Pitfall #2: We cannot assign values to it in React code

This one is really just a natural side-effect of pitfall #1. Since process.env will not exist in the compiled JS code, it follows that it doesn't make sense to try overriding environment variables inside our React app like this:

process.env.REACT_APP_ENV_VAR = 'cannot do this';

Pitfall #3: It may get compiled in a way you didn't expect

There is one significant pitfall that we need to be wary of: We need to make sure that all environment variables referenced in our source code are defined in our .env files or elsewhere.

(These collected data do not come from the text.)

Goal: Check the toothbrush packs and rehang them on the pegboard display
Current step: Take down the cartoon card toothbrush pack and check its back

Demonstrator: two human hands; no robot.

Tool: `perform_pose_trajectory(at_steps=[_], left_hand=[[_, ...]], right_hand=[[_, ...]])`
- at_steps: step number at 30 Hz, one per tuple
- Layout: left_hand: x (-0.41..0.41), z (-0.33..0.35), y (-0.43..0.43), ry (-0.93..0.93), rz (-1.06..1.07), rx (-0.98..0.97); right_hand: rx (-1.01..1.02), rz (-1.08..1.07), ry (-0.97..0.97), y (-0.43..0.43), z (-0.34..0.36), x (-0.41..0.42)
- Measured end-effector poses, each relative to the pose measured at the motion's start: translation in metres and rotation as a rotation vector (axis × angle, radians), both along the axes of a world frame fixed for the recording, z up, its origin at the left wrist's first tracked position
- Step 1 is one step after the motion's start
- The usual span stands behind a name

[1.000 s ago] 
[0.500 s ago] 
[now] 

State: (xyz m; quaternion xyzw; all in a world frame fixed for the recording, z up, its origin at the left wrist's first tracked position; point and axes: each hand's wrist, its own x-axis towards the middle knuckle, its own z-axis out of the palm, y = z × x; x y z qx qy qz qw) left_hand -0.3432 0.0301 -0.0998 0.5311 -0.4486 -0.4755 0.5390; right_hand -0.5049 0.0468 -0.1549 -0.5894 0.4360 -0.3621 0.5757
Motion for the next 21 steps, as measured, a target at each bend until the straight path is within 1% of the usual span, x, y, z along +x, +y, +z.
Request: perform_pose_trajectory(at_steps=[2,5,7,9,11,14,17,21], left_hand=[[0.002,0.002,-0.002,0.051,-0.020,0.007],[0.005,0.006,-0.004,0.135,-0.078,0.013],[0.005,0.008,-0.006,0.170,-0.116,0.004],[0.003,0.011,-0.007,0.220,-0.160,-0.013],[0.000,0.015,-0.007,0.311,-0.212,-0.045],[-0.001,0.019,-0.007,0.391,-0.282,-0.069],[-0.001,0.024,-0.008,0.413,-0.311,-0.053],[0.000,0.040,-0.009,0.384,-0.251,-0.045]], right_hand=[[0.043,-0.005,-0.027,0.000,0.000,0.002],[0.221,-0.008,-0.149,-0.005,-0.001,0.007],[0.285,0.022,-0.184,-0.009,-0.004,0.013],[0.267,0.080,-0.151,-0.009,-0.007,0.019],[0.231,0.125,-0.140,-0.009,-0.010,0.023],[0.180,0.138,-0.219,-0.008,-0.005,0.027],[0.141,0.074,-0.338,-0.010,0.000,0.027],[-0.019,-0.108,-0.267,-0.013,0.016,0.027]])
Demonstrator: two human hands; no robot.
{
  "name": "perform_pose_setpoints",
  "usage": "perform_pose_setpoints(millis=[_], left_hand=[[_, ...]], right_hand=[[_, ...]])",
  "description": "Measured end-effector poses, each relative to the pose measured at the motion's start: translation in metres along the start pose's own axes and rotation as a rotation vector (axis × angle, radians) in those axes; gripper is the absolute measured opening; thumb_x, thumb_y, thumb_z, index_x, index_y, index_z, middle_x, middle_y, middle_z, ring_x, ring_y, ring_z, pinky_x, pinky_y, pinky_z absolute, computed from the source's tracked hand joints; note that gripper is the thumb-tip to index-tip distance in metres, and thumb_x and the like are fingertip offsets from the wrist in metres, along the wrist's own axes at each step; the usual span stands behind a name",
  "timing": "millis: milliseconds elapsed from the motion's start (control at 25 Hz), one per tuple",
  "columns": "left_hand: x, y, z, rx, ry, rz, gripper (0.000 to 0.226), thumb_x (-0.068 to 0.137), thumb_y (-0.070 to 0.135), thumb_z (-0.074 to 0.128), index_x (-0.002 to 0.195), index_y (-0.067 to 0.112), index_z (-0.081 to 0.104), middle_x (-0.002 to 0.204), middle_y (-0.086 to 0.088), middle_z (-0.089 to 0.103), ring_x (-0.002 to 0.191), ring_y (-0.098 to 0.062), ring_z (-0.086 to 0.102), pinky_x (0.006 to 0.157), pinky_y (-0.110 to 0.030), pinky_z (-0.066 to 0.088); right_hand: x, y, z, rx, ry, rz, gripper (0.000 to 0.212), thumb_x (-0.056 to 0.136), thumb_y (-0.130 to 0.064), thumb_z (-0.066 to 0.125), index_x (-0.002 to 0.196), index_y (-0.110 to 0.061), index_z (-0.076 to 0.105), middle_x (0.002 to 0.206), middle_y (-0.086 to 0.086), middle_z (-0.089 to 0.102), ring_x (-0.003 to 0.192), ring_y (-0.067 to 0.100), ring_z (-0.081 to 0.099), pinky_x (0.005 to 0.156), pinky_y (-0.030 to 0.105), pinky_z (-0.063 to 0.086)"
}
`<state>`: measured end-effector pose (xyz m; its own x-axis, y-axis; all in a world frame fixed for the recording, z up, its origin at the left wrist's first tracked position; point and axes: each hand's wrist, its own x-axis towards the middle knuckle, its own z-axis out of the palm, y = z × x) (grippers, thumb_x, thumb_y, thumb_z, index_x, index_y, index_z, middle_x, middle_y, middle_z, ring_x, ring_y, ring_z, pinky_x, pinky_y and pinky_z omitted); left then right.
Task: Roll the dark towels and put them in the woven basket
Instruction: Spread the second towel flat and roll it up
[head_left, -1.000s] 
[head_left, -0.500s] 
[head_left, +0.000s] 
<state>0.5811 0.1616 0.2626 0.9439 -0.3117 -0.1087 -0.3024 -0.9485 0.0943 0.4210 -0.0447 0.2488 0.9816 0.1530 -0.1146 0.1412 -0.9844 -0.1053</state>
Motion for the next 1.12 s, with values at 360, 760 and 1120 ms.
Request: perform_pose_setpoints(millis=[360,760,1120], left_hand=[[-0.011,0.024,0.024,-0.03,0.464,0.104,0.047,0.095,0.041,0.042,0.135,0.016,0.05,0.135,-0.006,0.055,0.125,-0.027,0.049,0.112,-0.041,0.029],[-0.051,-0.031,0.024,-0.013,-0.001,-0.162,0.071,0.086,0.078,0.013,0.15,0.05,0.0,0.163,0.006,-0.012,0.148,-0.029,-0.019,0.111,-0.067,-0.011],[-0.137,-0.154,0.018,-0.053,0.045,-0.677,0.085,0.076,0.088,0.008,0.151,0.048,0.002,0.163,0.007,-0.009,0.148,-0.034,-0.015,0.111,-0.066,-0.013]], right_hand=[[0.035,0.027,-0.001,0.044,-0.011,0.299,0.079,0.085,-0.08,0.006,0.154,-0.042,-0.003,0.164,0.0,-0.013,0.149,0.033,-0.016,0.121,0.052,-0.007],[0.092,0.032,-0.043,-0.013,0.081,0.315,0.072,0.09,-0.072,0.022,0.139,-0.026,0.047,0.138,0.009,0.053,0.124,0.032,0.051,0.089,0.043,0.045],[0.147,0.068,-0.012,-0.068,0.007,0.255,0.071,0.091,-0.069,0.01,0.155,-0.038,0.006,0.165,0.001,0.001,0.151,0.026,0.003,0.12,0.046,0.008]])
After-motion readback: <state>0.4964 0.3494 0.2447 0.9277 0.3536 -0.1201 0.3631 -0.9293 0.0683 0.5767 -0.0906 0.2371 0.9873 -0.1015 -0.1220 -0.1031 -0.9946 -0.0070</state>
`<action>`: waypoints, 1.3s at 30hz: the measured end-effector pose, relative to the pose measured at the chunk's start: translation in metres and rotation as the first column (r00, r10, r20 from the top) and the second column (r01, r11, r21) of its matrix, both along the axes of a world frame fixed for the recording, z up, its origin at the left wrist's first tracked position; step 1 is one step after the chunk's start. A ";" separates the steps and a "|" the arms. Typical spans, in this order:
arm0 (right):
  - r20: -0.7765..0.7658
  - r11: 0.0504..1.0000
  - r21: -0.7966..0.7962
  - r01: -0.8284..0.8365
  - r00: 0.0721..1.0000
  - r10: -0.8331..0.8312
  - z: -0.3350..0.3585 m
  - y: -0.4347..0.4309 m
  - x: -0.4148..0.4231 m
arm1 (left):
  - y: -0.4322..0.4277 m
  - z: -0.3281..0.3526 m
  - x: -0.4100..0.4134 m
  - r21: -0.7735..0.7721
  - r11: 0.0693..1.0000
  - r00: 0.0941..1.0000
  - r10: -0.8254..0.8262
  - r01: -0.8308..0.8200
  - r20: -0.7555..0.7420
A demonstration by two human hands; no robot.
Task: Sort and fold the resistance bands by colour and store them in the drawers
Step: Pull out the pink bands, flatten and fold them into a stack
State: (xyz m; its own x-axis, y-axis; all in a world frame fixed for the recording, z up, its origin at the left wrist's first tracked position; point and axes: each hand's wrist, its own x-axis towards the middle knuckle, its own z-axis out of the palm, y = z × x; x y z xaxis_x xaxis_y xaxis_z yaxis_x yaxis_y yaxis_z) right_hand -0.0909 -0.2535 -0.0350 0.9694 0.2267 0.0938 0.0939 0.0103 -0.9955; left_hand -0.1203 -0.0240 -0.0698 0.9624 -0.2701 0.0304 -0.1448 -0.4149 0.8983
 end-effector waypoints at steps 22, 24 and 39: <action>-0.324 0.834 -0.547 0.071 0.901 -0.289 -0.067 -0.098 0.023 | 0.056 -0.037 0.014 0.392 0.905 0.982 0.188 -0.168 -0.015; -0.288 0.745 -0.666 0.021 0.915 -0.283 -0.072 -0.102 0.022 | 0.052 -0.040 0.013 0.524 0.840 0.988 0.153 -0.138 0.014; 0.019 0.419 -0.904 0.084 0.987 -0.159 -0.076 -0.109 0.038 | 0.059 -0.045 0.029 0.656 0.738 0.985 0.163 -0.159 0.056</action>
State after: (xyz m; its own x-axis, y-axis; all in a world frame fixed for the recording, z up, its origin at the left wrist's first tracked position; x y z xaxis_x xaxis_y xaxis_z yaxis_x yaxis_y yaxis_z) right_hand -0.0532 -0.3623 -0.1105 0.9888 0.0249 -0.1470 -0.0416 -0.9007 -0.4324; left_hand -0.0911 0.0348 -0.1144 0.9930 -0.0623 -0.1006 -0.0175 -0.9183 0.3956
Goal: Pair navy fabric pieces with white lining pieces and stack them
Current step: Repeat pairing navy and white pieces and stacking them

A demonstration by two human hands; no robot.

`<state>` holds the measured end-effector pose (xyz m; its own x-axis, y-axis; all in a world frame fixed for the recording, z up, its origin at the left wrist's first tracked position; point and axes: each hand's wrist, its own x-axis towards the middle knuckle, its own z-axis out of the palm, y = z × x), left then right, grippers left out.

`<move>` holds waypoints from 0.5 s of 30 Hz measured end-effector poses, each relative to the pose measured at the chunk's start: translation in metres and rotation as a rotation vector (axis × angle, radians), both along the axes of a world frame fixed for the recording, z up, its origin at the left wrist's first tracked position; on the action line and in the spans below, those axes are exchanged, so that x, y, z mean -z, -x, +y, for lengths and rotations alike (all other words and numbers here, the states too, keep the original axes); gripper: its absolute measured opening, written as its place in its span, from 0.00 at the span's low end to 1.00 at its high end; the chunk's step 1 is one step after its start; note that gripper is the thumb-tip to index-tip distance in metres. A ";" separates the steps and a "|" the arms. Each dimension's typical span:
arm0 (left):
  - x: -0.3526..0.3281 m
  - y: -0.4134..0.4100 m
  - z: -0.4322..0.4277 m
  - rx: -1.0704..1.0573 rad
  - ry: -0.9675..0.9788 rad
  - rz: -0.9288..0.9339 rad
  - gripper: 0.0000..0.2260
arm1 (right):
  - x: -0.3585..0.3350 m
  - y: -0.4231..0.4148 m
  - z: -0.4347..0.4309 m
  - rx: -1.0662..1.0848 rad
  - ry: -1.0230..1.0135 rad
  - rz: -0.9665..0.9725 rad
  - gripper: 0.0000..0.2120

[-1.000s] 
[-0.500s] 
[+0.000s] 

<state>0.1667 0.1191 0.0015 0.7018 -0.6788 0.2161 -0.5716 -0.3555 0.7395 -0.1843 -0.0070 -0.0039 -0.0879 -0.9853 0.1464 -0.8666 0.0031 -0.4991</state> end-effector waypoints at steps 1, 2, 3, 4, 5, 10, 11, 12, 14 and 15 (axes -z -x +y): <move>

If DefinePlugin cannot find a referenced env var's value, it will not token-replace any references with undefined. For example, if we have not defined REACT_APP_NOT_FOUND anywhere, but we have this code:

console.log(process.env.REACT_APP_NOT_FOUND);

will not translate to this:

console.log(undefined);

Instead, webpack will string-replace just the process.env part of the token with the entire key-value mapping of env vars. So the translation is actually something like this (even after minification):

console.log(  {    NODE_ENV: development,    REACT_APP_NAME: My App,    REACT_APP_ID: 232809283923,    // ... possibly a long list of other values  }.REACT_APP_NOT_FOUND);

Now imagine if we have lots of checks like this throughout our code:

if (process.env.REACT_APP_SOME_OPTIONAL_FLAG) {   /* . . . */ }

and we only define env vars in our .env file for flags that are true, thinking its fine because the logic above only cares about the existence of the flag, not its value.

But take the above compiled code containing the entire env vars object literal, and multiply it by who knows how many possibly-undefined env vars... for sure its going to hurt our bundle size.

NOTE: The above behavior is based on how process.env is typically configured with DefinePlugin, such as in Create React App. YMMV.